I think it was right then that what I’d already known, as I stood watching Sherry from the porch, rose to the surface to where I knew I knew it. I had to get out of here. I’d never find out who I was or what I felt about anything while my mind and every hour of the day were full of Sherry, and cliff hanging, and tangled-up emotions. I’d never have a chance to make a decision about him, either; it would just go by default, and we’d have to find out afterward whether it was right or wrong for us. Well, I wanted to know beforehand. I wanted out of the tangle for just long enough to think a minute. Detachment—that’s what I needed, and above all, distance. All I could accomplish here was to make this into a trap for two.
But where to go? How long to stay away? How soon to leave? The last question was easy; everything in me said immediately. The minute I could quit my job, wind things up—absolutely before Sherry came back, or I’d never be able to do it. But where? Uncle Frosty wouldn’t be home for another fortnight. Mary’s Creek? No detachment there. Well, someplace. Go someplace for a fortnight, and after that—well, that might be long enough. Mightn’t it? If not, then Oregon University and that sea of Americans. I had to take the plunge sometime; it might as well be while I was young and would still bounce, instead of really shattering to bits. But . . . maybe a fortnight would be enough.
I tossed my story onto the dresser and wavered over to the bed, swaying a bit from weariness and cerebration. Everybody ought to get lost once in their lives—it’s the only way to find yourself. Freedom is real, if you’ll just reach out and take it. I hoped Mrs. Dunningham was right.
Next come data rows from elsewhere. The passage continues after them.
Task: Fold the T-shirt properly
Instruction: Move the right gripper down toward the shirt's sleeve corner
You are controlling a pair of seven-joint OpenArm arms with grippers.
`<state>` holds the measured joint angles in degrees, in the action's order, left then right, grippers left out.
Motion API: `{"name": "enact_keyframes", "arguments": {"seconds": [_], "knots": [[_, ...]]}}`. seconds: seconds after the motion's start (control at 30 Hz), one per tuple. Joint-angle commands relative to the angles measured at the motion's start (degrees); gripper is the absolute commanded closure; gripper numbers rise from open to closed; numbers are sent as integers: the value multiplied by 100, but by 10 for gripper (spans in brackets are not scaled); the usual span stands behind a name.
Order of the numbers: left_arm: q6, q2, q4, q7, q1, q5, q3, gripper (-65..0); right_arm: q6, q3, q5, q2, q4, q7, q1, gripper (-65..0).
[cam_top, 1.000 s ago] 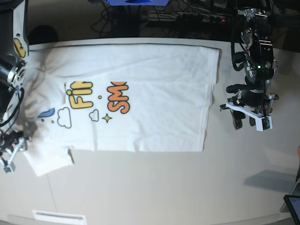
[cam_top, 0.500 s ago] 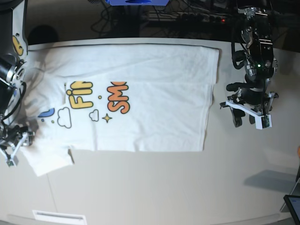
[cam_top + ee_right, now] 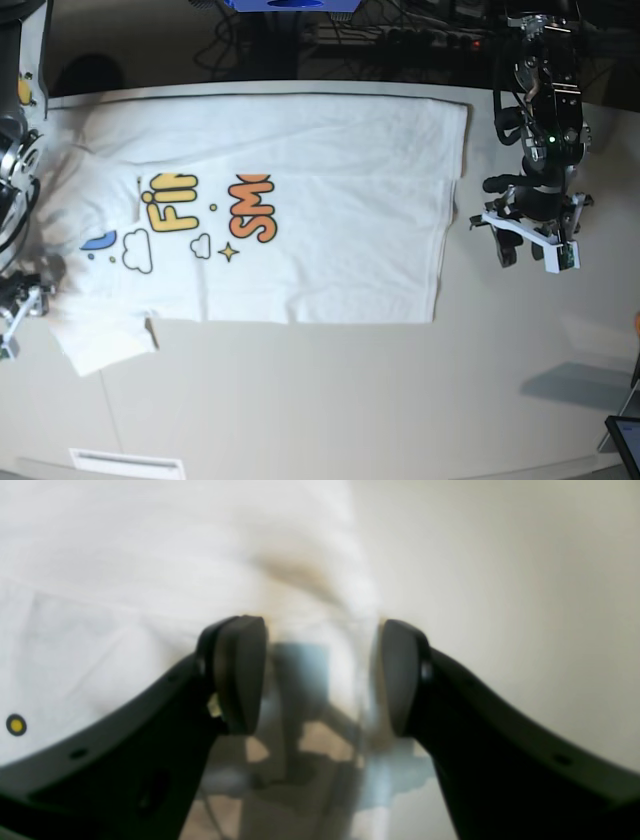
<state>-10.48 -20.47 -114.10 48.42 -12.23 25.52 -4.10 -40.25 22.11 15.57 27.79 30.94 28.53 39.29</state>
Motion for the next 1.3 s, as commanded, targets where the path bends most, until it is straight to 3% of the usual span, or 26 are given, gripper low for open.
{"name": "enact_keyframes", "arguments": {"seconds": [0.0,0.17,0.33,0.67,1.27], "knots": [[-20,-76,-93,-126,49,-42,-43,-287,25,9,-58,188,119,-124,216,-358],[-20,-76,-84,-126,67,-42,-43,-287,25,0,-50,276,75,-124,260,-369],[-20,-67,-84,-126,84,-42,-43,-287,25,35,-67,276,-74,-159,243,-469],[-20,-76,-84,-126,-21,-42,-43,-287,25,53,-76,267,-900,-818,251,-469],[-20,-76,-84,-126,-30,-42,-43,-287,25,62,-85,126,-936,-994,243,-467]]}}
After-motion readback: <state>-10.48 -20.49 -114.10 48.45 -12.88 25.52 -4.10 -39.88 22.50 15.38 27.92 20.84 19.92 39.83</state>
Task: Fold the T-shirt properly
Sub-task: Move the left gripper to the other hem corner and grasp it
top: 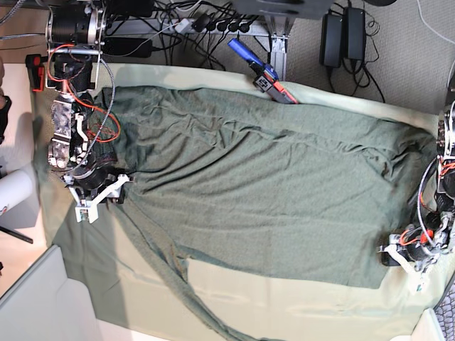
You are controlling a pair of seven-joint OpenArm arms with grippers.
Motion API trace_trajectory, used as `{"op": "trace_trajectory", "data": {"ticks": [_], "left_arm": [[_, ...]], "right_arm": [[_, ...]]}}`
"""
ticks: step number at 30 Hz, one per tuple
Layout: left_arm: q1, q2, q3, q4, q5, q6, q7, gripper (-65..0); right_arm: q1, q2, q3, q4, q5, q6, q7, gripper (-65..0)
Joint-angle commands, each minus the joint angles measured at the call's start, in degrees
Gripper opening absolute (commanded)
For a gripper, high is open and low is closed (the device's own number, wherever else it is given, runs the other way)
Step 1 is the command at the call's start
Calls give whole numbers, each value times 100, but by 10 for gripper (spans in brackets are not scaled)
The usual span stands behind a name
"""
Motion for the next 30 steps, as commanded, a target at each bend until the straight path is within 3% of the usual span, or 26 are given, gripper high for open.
{"op": "trace_trajectory", "data": {"ticks": [1, 11, 13, 17, 20, 22, 30], "left_arm": [[-146, 28, 2, 109, -61, -144, 44, -343], [-175, 85, 2, 262, -63, -170, 133, -346], [-177, 81, 0, 264, -63, -170, 131, -392], [-175, 72, 0, 369, -66, -229, 131, -550], [-177, 68, 0, 378, -66, -774, 127, -642], [-173, 70, 0, 378, -66, -975, 129, -650], [-175, 2, 0, 378, -66, -1210, 129, -650]], "right_arm": [[153, 94, 42, 103, 39, 50, 96, -391], [170, 94, 42, 103, 44, 48, 122, -391], [186, 94, 42, 103, 42, 46, 168, -391], [267, 94, 50, 103, 44, 44, 254, -391], [361, 90, 50, 101, 46, 44, 330, -392], [426, 79, 50, 98, 42, 33, 326, -392], [457, 63, 50, -39, 33, -2, 391, -392]]}}
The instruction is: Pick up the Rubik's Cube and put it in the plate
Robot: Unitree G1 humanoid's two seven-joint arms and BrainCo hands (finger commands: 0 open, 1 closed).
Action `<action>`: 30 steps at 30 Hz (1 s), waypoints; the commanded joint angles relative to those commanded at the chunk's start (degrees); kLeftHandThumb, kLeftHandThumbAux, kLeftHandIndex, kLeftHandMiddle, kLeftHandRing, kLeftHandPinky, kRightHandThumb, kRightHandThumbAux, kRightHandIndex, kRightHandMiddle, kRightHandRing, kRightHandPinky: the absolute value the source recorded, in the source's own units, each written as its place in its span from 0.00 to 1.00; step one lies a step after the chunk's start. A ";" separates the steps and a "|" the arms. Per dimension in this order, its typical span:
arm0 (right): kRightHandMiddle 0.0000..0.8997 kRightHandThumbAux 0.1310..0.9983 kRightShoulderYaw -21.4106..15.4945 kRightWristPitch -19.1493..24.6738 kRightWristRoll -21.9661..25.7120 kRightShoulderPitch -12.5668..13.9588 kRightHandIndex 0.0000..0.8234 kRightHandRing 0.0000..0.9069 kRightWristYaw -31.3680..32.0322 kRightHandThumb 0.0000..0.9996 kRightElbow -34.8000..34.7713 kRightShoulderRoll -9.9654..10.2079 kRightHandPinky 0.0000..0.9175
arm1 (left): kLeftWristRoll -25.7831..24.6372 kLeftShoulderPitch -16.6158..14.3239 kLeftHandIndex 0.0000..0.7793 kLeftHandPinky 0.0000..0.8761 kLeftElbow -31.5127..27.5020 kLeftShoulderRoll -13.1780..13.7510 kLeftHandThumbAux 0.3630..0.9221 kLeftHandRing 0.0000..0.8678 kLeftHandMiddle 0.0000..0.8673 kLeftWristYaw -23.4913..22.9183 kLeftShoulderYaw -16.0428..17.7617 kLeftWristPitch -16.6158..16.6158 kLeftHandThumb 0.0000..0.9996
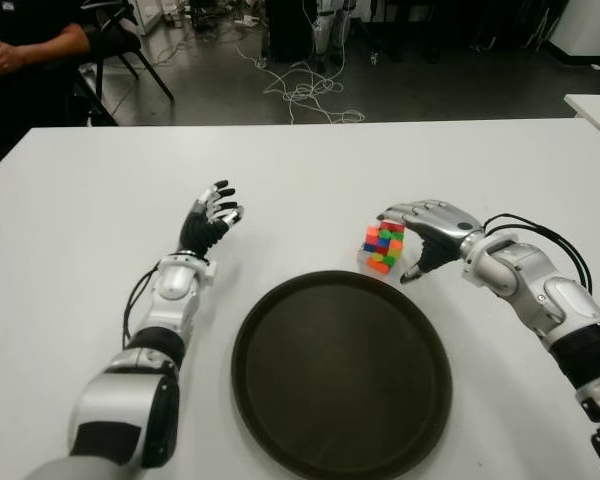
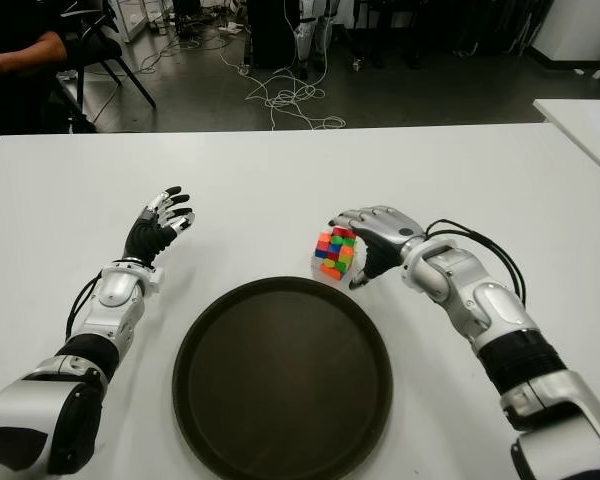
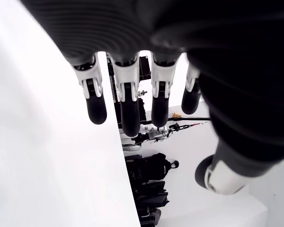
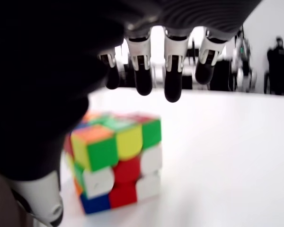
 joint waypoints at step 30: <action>0.13 0.72 -0.14 3.05 0.45 1.89 0.11 0.13 3.03 0.00 -5.49 -0.59 0.10 | 0.28 0.01 0.15 0.20 0.07 0.11 0.60 0.20 0.20 -0.25 -0.23 -0.18 0.16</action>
I heard a familiar rasping, and the cuckoo popped out—rather draggily—to announce in progressively discouraged and reedy tones that the time was one—two—three o’clock. He couldn’t even make it to the final syllable, just gasped out “cuck—” and expired with his beak open, still hanging out of his little door. No need to take his weights off tonight—he’d completely run down.